- **Exercise requirements**
Produce a copy of every line in the records that holds the string "finger".

- **Records provided**
"""

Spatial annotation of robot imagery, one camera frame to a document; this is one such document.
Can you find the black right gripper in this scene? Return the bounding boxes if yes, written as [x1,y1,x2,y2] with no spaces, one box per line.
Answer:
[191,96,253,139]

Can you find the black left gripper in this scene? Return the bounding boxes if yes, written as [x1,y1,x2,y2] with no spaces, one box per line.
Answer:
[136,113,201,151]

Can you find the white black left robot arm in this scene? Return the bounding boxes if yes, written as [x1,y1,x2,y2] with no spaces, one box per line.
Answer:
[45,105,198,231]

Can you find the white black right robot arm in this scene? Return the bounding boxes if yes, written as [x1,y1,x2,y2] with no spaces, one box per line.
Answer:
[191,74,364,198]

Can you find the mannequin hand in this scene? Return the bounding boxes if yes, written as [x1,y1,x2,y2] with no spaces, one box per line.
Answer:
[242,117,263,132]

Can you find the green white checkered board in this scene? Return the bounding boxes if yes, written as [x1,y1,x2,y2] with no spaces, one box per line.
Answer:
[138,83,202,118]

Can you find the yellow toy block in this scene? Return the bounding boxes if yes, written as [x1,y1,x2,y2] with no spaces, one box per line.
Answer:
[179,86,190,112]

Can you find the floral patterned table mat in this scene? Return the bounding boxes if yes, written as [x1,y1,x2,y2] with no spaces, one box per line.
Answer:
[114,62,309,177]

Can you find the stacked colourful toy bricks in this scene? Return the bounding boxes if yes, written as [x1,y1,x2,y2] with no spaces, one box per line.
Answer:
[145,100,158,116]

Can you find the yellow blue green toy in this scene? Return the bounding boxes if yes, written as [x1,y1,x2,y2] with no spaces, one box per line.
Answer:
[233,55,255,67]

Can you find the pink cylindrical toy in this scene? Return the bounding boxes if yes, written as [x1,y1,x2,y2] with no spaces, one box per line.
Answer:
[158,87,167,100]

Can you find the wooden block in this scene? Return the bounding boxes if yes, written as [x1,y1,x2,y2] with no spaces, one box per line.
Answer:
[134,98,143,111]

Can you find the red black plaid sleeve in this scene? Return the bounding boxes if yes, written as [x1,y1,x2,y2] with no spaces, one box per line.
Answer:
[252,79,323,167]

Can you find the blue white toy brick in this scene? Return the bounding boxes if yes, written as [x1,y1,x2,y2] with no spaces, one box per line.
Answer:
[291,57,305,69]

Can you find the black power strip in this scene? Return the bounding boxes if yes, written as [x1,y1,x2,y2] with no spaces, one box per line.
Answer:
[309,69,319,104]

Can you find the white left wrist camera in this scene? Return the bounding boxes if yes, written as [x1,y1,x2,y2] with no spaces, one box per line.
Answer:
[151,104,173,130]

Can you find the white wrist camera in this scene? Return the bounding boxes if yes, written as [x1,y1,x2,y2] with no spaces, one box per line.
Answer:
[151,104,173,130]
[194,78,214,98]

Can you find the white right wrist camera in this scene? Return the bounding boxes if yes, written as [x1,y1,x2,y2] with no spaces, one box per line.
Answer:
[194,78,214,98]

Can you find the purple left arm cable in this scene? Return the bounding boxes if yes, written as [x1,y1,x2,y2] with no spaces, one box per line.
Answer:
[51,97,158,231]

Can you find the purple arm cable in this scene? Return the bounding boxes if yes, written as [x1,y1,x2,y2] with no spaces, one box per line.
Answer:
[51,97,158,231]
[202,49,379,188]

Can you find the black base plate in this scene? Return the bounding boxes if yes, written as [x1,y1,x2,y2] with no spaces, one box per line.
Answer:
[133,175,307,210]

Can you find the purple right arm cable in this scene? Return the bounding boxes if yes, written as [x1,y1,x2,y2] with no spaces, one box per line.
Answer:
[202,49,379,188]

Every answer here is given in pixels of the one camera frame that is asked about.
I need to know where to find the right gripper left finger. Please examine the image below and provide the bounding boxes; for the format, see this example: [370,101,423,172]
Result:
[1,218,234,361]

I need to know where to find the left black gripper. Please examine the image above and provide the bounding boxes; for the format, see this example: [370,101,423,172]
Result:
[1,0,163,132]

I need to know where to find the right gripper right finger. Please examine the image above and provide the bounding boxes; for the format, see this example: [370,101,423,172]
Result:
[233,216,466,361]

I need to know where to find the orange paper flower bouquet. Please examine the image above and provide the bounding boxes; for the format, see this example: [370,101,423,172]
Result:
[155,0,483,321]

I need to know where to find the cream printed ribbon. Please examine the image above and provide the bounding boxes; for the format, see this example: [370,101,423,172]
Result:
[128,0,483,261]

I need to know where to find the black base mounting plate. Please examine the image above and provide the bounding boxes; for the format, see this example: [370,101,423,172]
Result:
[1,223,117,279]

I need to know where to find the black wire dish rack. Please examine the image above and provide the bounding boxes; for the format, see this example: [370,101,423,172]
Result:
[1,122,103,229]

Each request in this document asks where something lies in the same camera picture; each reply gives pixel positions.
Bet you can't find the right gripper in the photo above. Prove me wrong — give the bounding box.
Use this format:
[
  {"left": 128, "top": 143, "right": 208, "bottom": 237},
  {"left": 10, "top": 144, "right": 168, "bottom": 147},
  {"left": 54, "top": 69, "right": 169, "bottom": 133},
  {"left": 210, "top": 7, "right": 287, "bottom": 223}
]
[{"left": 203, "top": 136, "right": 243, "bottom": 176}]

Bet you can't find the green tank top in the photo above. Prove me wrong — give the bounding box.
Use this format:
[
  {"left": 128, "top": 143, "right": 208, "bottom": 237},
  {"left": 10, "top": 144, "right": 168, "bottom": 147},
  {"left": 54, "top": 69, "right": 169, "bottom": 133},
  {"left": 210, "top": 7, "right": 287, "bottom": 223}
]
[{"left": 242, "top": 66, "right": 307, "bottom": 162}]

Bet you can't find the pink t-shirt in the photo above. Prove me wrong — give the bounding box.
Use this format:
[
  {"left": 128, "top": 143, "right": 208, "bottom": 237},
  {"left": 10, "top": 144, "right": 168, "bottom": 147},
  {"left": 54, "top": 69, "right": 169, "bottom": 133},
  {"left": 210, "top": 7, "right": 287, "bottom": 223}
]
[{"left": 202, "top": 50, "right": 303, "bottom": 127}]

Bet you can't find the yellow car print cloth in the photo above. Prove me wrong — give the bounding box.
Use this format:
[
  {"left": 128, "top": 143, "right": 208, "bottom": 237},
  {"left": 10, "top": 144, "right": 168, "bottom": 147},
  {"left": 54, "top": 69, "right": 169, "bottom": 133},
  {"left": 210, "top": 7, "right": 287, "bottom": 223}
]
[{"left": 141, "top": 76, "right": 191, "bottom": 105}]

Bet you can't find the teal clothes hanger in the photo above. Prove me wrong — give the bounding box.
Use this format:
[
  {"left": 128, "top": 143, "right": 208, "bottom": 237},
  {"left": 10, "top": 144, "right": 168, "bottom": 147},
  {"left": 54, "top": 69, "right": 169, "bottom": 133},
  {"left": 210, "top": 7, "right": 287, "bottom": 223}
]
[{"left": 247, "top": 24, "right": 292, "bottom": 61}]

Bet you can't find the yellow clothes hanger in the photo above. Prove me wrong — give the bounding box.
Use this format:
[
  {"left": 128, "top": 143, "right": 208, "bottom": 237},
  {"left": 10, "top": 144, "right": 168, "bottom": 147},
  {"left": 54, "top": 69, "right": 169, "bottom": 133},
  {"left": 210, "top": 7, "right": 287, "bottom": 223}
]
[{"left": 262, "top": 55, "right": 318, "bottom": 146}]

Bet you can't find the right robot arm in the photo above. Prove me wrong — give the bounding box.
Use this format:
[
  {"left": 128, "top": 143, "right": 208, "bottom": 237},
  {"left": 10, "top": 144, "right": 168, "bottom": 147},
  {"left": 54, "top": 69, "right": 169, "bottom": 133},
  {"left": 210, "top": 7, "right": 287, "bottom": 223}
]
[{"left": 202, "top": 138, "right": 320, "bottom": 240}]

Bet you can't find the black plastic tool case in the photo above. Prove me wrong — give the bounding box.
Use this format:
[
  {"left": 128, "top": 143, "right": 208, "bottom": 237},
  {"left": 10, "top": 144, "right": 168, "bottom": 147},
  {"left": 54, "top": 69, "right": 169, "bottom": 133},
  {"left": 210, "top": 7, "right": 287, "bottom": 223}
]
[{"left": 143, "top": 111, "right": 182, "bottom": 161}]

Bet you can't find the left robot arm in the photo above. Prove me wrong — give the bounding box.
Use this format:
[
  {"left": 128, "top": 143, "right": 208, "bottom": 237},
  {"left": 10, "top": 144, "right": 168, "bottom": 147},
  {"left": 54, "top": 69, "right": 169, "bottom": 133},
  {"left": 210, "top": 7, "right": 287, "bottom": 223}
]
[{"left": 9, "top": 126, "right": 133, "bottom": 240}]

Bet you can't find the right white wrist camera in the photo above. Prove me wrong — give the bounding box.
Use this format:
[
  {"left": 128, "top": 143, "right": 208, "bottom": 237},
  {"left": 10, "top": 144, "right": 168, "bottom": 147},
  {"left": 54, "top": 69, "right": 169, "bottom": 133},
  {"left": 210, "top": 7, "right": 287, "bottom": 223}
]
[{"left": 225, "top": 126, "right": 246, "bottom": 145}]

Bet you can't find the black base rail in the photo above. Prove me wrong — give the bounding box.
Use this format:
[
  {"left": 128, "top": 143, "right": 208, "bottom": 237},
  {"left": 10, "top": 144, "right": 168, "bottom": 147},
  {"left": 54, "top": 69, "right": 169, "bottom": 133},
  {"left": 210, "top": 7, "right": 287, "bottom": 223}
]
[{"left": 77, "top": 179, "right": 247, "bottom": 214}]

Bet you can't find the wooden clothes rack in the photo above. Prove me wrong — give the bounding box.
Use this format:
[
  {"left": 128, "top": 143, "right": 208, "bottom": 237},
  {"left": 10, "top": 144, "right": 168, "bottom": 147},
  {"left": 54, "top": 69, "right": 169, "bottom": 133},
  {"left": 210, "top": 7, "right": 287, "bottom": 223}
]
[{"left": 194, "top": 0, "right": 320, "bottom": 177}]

"""

- **Solution**
I need to know where to find the right gripper left finger. Please examine the image below and provide the bounding boxes; for the format, see this example: [370,101,423,172]
I need to know where to find the right gripper right finger. Please examine the image above and provide the bounding boxes; for the format, see this example: [370,101,423,172]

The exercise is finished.